#### About this exercise
Set down the material exactly, keeping every line whole.

#### Dataset excerpt

* * * * * * * * *

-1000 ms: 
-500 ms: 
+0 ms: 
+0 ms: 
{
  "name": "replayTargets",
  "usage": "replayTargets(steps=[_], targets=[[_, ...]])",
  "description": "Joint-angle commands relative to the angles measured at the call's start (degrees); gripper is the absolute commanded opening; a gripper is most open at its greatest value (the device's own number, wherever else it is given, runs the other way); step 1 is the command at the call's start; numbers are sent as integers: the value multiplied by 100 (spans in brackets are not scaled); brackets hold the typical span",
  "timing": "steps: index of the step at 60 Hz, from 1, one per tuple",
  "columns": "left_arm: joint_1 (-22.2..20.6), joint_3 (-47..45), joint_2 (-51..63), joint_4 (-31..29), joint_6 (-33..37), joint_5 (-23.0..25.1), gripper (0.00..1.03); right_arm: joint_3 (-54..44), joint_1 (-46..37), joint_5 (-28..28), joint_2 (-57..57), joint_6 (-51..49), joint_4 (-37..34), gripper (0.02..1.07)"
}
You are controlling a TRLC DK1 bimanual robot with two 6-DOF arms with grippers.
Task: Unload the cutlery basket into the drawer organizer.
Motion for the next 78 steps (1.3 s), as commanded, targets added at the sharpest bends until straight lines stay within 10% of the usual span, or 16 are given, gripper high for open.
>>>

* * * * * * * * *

#### Expected answer
-1000 ms: 
-500 ms: 
+0 ms: 
+0 ms: 
{
  "name": "replayTargets",
  "usage": "replayTargets(steps=[_], targets=[[_, ...]])",
  "description": "Joint-angle commands relative to the angles measured at the call's start (degrees); gripper is the absolute commanded opening; a gripper is most open at its greatest value (the device's own number, wherever else it is given, runs the other way); step 1 is the command at the call's start; numbers are sent as integers: the value multiplied by 100 (spans in brackets are not scaled); brackets hold the typical span",
  "timing": "steps: index of the step at 60 Hz, from 1, one per tuple",
  "columns": "left_arm: joint_1 (-22.2..20.6), joint_3 (-47..45), joint_2 (-51..63), joint_4 (-31..29), joint_6 (-33..37), joint_5 (-23.0..25.1), gripper (0.00..1.03); right_arm: joint_3 (-54..44), joint_1 (-46..37), joint_5 (-28..28), joint_2 (-57..57), joint_6 (-51..49), joint_4 (-37..34), gripper (0.02..1.07)"
}
You are controlling a TRLC DK1 bimanual robot with two 6-DOF arms with grippers.
Task: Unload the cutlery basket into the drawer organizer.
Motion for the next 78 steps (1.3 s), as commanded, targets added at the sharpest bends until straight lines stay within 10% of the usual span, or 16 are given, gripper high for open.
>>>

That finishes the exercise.